Modern and traditional
Few statistical offices were as advanced as CBS. Only Denmark and Finland conducted their censuses in the same way, using registers. Unique for the Netherlands was that it used survey data to fill gaps in register data. Germany counted its population using traditional methods, conducting a micro census of a sample of 10 percent of the population. France used a rolling census system: each year it counted a small part of the country so that after five years the whole country had been counted. As many households moved home in the course of these five years, many people were not included in the data while others were counted twice. Even more traditionally: in Albania enumerators with paper forms rode donkeys in rural areas to collect census information.
2011: ten thousand tables
CBS’ virtual census takers had to supply ten thousand data tables with 10 million cells to Eurostat – the statistical bureau of the European Union – which had commissioned the census. A team of fifteen people worked on this for over four years; their budget: 1.4 million euros.

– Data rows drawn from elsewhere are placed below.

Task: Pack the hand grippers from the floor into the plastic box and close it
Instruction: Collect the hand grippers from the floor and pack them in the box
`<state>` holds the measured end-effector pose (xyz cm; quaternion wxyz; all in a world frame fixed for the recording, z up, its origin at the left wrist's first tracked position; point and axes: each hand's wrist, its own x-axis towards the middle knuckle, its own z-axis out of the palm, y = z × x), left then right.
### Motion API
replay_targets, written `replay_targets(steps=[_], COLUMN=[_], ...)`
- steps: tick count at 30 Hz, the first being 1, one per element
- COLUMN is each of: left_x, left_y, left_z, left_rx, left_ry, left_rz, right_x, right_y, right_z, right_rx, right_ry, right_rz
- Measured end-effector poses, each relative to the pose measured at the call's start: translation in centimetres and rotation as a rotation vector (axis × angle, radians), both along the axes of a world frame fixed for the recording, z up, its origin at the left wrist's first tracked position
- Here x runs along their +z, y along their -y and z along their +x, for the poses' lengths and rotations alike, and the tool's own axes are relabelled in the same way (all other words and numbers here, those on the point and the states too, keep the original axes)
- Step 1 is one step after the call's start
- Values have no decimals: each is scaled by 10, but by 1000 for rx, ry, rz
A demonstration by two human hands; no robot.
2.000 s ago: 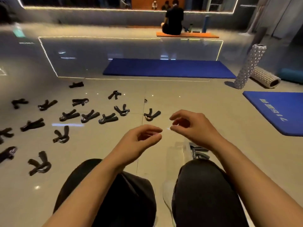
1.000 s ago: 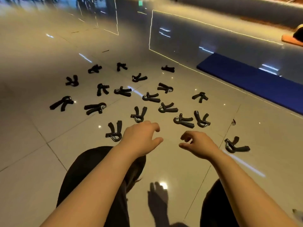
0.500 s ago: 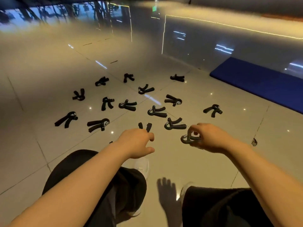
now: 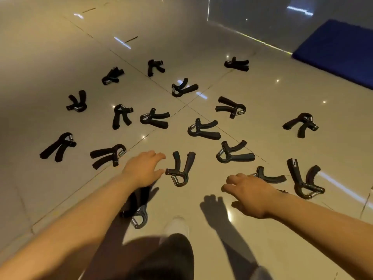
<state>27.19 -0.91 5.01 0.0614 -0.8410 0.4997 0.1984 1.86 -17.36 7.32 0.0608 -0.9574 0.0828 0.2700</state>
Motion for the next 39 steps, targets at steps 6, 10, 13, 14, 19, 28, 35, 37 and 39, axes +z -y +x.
replay_targets(steps=[6, 10, 13, 14, 19, 28, 35, 37, 39], left_x=[-119, -152, -162, -163, -167, -176, -172, -177, -180], left_y=[-50, -56, -61, -64, -63, -33, -29, -29, -31], left_z=[13, 8, 4, 6, 3, -18, -36, -43, -48], left_rx=[644, 823, 724, 736, 750, 565, 321, 219, 195], left_ry=[-41, -61, -39, -36, -94, -248, -333, -362, -375], left_rz=[31, -49, -119, -148, -231, -293, -327, -254, -204], right_x=[-111, -161, -177, -180, -196, -201, -202, -201, -203], right_y=[20, 23, 24, 23, 19, 1, 1, 14, 29], right_z=[39, 84, 123, 133, 156, 98, 73, 69, 65], right_rx=[4, -105, -7, 23, 96, 145, 134, 152, 156], right_ry=[-93, 109, 239, 235, 250, 323, 494, 491, 444], right_rz=[108, 104, 71, 67, -17, 46, 35, 41, 42])
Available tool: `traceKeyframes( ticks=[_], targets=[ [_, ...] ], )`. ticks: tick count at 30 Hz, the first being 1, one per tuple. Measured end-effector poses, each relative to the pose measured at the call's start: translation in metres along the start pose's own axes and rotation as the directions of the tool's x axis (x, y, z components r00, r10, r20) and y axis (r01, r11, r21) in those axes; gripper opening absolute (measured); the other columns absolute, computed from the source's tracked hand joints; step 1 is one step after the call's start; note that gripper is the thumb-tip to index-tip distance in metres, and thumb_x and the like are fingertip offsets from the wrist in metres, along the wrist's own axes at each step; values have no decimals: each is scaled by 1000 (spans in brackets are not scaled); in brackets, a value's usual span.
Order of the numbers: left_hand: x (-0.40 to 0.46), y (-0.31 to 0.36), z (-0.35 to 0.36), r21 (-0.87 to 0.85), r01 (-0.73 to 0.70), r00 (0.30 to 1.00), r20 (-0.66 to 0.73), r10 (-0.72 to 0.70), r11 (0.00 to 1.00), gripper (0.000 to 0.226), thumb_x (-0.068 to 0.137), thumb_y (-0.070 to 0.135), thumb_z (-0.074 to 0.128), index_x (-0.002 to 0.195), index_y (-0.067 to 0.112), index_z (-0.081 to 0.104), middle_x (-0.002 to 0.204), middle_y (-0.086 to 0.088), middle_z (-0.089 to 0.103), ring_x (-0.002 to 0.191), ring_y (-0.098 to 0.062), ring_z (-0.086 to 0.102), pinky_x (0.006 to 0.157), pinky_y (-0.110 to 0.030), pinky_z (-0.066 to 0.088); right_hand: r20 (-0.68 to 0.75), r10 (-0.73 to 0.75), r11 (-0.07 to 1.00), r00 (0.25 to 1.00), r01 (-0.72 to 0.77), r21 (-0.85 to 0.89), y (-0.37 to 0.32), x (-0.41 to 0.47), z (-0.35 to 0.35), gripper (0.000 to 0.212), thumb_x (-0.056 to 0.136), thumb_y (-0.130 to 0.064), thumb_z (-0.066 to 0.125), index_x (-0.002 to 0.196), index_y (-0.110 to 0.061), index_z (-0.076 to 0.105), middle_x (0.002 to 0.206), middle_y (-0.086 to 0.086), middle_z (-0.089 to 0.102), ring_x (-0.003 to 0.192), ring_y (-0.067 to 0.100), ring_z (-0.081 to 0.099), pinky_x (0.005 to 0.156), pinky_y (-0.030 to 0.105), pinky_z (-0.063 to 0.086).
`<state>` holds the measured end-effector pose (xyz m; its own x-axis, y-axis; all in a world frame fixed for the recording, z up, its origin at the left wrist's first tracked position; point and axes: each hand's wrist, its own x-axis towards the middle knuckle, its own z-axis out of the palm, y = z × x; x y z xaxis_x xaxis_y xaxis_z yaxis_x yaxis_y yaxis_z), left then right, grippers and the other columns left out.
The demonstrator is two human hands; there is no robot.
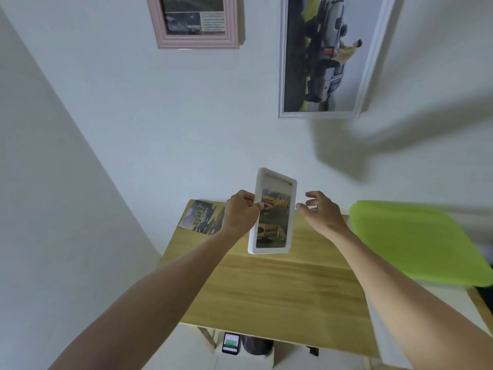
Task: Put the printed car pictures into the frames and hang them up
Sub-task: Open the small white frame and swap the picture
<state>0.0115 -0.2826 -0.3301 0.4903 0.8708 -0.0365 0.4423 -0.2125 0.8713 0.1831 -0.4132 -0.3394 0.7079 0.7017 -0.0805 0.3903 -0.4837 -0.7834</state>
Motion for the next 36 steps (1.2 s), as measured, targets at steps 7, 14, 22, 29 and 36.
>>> traceKeyframes(
  ticks=[7, 14, 22, 29, 36],
  targets=[
    [-26, -13, 19, 141, -188, 979, -58, 198, 972, 15, 82, 26, 68, 93, 17, 64, 80, 9, 68, 75, -11, 64, 66, -29, 51, 89, 52, 961, 995, -74, 267, -50, -4, 24, 45, 89, -52, 63, 122, -21, 61, 104, -3, 69, 89, 17, 72, 74, 38, 63],
    [-41, -35, 45, 317, -407, 902, -12, 432, 857, 29, 87, 34, 64, 106, 12, 64, 96, 2, 69, 78, -20, 65, 62, -36, 52, -16, 137, 916, 990, -121, 384, -51, 1, 44, 16, 80, -19, 67, 89, -7, 71, 85, 8, 74, 75, 28, 74, 69, 48, 63],
    [2, -67, 34, 288, -264, 954, -62, 293, 921, 47, 94, 37, 57, 136, 15, 49, 126, -7, 52, 111, -27, 55, 85, -41, 51, 269, 128, 842, 955, -248, 478, -15, 24, 31, 13, 89, -10, 68, 100, -9, 73, 94, 12, 76, 80, 28, 74, 79, 44, 62],
    [44, -87, 7, 205, -44, 999, -6, 46, 978, 53, 95, 27, 57, 145, 25, 40, 125, -3, 61, 108, -21, 58, 93, -36, 47, 408, 70, 858, 910, -264, 440, 13, 56, 40, 15, 94, -24, 67, 90, -9, 70, 85, 4, 54, 82, 24, 59, 78, 39, 60],
    [39, -102, 9, 53, 177, 984, -38, -176, 983, 38, 86, 18, 64, 121, 31, 56, 80, -11, 71, 69, -20, 66, 56, -20, 49, 35, -51, 987, 998, 45, 153, 25, 54, 79, 18, 97, -20, 64, 112, -21, 54, 87, -9, 65, 76, 14, 64, 59, 11, 46]
  ],
)
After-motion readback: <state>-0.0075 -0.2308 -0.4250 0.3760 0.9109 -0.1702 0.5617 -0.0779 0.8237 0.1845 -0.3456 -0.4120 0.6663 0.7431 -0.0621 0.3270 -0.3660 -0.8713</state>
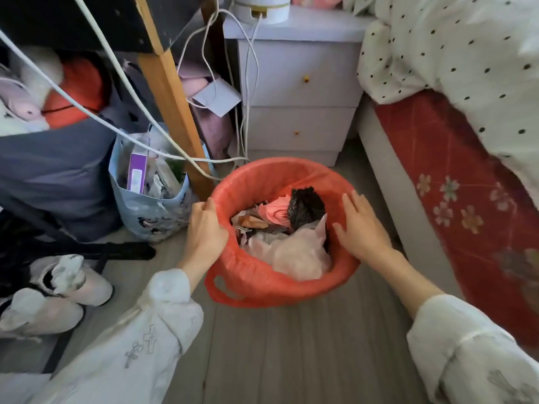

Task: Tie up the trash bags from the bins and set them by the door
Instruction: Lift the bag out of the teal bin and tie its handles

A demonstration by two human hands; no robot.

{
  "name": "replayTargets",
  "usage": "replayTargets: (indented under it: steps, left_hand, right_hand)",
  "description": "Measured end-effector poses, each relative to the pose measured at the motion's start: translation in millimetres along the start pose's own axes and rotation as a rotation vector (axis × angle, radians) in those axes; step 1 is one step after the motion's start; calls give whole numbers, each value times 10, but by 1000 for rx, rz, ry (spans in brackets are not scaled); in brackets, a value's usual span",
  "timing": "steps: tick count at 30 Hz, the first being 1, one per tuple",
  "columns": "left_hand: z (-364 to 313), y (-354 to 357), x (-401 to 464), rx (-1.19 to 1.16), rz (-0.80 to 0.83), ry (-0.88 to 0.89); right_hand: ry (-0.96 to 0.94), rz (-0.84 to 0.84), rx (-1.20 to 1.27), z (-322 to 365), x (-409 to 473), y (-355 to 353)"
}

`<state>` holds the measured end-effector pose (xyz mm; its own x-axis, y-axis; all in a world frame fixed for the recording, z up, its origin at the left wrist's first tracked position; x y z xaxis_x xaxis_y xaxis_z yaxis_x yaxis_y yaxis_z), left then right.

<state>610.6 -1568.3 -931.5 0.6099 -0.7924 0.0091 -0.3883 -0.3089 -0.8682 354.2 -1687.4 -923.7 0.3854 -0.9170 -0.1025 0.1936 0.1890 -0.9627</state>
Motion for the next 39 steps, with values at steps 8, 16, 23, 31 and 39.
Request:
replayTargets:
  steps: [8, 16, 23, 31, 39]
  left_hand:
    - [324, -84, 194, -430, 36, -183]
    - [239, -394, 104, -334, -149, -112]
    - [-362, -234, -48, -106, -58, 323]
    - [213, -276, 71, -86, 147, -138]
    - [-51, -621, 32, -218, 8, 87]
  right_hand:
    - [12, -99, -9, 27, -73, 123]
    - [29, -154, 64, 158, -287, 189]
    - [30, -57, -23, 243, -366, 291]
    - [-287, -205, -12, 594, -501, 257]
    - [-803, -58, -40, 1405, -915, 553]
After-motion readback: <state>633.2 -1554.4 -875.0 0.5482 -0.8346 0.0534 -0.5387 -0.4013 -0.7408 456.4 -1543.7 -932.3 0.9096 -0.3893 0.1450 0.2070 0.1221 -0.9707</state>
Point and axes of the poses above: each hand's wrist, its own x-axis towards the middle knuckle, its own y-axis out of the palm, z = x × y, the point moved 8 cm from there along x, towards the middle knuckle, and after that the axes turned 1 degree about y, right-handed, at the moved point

Well ahead of the census, the CBS team had started checking whether the sources contained sufficient information to calculate all the required variables, whether the methodology was suitable for consistent estimates, and whether data security measures were in place. They subsequently conducted pilots with existing data. The 2011 data were collected in 2012, and one year later the definite tables were compiled.
The tables were made available to Eurostat on 1 April 2014: data on population composition and growth (demography), occupations and education levels, and the housing situation of everyone living in the Netherlands. Most tables were available at provincial level, but tables were also compiled for each of the over 400 municipalities. Once the tables were ready, Eurostat staff extracted the data from the CBS database and transferred them to the central EU Census Hub dataset. The Dutch data are included in sixty compressed mega tables.